==== RECORDS FOR THIS TASK

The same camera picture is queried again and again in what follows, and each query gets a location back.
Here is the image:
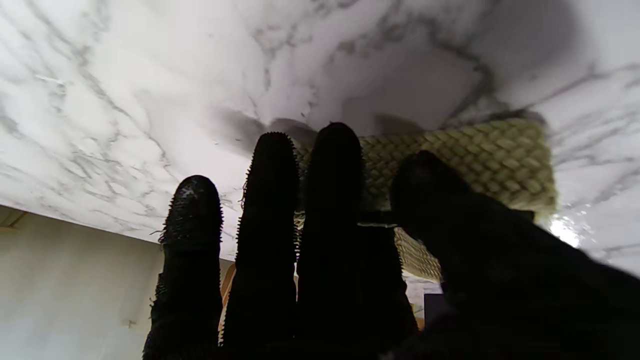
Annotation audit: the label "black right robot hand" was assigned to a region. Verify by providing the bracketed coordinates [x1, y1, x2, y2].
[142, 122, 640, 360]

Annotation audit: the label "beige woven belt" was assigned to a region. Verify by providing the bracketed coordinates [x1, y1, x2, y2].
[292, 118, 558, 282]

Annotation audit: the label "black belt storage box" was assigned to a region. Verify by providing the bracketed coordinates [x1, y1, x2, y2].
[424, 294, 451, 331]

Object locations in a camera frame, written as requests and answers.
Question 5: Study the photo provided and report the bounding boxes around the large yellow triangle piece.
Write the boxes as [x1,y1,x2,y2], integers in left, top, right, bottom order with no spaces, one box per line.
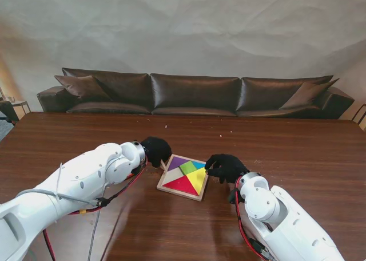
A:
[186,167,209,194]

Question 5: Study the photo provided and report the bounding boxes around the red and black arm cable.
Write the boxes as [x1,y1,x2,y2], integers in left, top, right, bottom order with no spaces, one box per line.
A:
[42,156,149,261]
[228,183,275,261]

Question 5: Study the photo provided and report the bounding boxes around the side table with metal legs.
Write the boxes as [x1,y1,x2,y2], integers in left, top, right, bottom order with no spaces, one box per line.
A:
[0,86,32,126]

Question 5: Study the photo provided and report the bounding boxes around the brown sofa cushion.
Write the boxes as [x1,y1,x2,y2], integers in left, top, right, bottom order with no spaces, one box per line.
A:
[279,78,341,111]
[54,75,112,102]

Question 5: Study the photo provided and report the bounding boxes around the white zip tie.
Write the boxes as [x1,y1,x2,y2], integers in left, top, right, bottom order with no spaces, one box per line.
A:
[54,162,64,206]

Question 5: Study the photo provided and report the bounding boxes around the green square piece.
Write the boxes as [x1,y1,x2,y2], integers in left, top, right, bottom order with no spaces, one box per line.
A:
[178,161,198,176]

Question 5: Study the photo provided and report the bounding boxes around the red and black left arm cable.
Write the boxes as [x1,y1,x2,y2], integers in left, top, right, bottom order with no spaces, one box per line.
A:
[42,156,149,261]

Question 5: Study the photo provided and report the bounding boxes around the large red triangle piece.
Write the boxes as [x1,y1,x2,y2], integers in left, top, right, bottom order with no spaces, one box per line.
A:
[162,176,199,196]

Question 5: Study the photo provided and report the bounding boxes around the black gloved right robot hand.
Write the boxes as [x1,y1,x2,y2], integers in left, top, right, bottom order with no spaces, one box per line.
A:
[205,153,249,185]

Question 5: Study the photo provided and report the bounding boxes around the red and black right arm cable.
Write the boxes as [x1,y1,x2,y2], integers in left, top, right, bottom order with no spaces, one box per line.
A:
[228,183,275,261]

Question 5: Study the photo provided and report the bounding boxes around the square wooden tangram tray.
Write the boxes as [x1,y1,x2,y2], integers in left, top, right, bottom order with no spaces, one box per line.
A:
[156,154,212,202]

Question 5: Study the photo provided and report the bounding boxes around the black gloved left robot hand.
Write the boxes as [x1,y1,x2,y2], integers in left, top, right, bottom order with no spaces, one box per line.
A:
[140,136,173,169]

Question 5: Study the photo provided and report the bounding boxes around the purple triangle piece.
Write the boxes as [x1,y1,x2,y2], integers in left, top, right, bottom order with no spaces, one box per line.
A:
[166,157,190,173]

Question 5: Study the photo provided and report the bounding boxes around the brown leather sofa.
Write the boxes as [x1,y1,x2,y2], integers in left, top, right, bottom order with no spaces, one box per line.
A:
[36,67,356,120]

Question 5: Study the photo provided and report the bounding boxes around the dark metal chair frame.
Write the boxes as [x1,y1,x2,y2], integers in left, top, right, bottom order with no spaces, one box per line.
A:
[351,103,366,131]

========
==== RECORDS FOR THIS TASK

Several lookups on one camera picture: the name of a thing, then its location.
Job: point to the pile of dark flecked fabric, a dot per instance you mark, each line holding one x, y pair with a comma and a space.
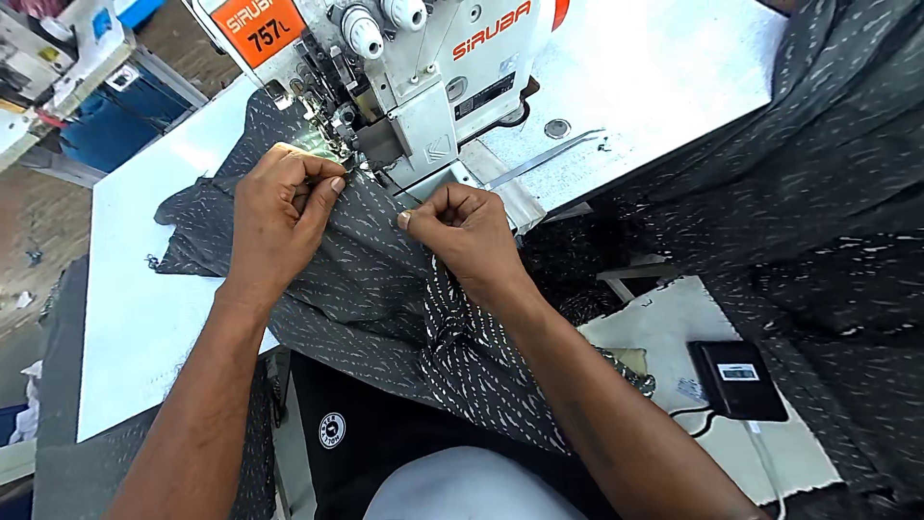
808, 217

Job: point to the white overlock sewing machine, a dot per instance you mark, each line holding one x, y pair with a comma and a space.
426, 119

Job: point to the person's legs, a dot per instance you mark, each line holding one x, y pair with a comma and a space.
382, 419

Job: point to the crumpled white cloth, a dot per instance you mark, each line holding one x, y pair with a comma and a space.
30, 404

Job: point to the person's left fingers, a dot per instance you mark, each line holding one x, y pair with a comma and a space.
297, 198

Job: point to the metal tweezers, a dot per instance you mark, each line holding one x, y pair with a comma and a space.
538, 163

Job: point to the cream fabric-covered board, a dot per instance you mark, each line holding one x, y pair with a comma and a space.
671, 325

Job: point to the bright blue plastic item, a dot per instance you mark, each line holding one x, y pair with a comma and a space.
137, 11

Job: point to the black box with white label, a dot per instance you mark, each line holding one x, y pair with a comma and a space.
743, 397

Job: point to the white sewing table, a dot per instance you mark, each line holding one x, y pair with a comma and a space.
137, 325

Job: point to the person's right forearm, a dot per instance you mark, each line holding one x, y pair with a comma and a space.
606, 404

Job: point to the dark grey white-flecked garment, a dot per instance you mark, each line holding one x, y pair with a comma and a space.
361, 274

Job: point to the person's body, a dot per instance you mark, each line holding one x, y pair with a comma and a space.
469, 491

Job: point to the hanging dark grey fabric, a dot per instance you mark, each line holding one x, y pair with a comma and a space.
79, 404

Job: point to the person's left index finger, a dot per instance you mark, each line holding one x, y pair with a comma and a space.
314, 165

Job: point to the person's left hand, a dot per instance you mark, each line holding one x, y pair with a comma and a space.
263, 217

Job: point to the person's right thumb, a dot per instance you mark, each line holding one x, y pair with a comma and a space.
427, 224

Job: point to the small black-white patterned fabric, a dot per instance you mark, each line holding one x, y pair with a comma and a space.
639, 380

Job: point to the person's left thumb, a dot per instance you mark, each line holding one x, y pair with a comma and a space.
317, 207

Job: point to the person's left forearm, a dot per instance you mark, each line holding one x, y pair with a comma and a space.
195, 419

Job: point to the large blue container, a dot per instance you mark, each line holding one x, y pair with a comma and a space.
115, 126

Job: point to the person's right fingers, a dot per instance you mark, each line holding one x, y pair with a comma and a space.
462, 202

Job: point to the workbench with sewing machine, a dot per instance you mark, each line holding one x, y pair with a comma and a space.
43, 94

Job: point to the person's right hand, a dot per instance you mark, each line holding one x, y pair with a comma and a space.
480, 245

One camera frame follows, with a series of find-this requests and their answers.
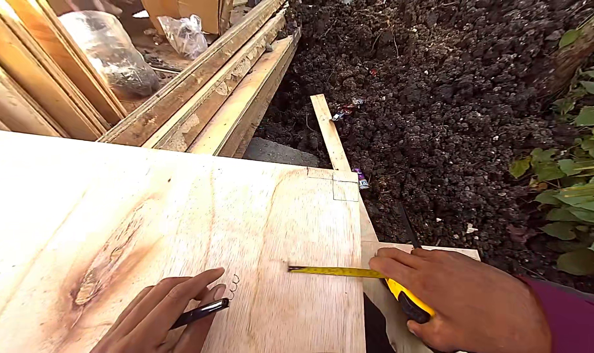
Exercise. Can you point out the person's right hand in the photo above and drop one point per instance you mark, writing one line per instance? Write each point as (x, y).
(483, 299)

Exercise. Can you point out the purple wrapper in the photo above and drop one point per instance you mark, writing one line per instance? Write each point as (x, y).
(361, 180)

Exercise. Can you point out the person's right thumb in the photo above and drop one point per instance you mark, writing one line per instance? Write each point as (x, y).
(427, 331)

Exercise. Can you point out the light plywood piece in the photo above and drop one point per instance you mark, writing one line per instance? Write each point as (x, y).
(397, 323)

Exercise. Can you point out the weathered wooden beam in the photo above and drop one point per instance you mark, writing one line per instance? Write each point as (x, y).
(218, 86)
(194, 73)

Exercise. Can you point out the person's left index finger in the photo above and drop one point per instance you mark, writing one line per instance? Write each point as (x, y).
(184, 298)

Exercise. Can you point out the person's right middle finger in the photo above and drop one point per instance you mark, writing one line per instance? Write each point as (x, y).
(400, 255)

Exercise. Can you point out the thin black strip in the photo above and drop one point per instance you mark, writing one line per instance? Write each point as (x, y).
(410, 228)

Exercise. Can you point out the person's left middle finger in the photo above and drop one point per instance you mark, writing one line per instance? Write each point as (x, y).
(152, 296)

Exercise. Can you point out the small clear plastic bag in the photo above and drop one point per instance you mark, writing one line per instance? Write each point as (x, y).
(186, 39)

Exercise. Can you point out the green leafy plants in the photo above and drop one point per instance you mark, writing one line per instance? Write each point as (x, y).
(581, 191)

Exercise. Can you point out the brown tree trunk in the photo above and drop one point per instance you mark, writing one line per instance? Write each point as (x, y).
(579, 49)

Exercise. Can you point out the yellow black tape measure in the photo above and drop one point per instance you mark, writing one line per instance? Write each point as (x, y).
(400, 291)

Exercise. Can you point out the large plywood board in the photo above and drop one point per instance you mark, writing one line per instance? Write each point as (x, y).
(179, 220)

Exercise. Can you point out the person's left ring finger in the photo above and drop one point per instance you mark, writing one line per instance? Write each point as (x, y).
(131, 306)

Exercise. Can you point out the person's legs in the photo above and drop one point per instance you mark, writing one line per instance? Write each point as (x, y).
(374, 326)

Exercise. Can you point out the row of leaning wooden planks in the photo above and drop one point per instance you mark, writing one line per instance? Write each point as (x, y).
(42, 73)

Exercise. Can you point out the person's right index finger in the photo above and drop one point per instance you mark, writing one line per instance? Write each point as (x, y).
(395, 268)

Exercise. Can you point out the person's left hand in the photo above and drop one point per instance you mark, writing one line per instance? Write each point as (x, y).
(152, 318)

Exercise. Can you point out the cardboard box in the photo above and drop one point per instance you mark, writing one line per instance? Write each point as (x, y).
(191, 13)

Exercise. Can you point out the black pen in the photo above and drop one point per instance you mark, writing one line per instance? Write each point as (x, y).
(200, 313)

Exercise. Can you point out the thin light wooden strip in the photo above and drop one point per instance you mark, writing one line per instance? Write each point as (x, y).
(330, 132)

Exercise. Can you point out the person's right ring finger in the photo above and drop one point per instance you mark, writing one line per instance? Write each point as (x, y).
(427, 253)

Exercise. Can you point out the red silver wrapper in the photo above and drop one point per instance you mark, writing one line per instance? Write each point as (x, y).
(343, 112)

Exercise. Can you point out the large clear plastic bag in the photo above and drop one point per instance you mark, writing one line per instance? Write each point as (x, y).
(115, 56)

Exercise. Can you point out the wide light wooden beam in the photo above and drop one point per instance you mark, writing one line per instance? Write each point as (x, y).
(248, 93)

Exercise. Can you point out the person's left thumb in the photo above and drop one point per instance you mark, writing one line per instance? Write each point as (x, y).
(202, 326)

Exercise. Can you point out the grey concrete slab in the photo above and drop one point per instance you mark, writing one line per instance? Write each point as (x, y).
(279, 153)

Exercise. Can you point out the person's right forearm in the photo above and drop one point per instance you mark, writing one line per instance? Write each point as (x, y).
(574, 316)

========
==== RECORDS FOR THIS TASK

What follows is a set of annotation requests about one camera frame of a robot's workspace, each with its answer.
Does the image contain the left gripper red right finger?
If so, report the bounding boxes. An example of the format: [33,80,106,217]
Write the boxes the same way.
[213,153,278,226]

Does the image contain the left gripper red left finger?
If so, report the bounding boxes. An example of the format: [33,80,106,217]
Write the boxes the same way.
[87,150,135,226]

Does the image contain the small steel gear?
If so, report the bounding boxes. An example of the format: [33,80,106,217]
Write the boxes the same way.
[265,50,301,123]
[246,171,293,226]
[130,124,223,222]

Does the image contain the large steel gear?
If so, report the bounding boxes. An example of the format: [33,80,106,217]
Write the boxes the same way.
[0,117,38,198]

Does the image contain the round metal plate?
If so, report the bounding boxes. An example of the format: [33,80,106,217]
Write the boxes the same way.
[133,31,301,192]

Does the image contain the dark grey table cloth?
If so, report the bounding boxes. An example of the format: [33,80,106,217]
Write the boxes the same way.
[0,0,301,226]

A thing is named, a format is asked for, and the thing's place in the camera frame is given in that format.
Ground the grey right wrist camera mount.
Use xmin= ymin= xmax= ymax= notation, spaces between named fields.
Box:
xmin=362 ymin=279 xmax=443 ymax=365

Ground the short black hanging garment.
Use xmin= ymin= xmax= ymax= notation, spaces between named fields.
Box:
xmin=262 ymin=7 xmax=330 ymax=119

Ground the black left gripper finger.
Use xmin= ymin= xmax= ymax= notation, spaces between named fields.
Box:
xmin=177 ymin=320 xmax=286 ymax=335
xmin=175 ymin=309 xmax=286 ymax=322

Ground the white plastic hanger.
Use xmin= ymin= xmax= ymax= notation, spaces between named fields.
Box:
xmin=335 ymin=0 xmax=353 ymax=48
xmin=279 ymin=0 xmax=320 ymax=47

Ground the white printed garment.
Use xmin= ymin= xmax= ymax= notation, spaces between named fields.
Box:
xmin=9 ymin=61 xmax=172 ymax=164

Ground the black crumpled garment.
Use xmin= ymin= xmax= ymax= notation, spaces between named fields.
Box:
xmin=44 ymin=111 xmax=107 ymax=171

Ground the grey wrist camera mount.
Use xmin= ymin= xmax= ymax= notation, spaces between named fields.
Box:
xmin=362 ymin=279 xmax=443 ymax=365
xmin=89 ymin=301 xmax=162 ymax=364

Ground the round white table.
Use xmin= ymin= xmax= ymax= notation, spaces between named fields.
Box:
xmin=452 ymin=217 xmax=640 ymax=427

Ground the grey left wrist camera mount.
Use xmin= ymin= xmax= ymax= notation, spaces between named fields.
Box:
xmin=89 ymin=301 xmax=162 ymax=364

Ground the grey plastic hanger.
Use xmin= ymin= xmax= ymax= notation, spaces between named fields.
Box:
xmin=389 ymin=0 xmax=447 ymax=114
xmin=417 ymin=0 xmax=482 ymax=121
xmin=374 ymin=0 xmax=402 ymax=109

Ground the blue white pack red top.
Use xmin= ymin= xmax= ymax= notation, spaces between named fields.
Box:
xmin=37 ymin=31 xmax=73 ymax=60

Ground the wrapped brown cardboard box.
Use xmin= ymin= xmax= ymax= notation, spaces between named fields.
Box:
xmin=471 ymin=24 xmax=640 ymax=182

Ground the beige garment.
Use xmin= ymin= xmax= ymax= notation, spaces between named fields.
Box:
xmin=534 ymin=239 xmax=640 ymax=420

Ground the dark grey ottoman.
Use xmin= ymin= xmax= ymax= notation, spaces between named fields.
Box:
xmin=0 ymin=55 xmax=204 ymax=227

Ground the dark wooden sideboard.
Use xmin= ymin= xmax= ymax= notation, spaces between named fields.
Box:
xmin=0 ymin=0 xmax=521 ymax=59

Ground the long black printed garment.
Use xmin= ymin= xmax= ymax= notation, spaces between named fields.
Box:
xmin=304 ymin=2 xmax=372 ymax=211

========

TASK DIRECTIONS |
Nothing except the lines from the one containing "The same camera" through the one containing "black arm cable." should appear in the answer, exactly as above and without pictures.

RESULT OF THIS EXERCISE |
The same camera picture is queried again and again in what follows, and each query gets a location back.
Here is the image:
Annotation audit: the label "black right robot hand" was assigned to a region. Verify by providing the bracketed coordinates [x1, y1, x2, y2].
[142, 122, 640, 360]

Annotation audit: the label "beige woven belt" was assigned to a region. Verify by providing the bracketed coordinates [x1, y1, x2, y2].
[292, 118, 558, 282]

Annotation audit: the label "black belt storage box" was assigned to a region. Verify by providing the bracketed coordinates [x1, y1, x2, y2].
[424, 294, 451, 331]

Object locations in a camera frame, written as requests and answers.
Question 5: Study the photo provided and report the bounding boxes around the large yellow triangle piece.
Write the boxes as [x1,y1,x2,y2], integers in left, top, right, bottom order with no spaces, one box per line.
A:
[186,167,209,194]

Question 5: Study the photo provided and report the bounding boxes around the red and black arm cable.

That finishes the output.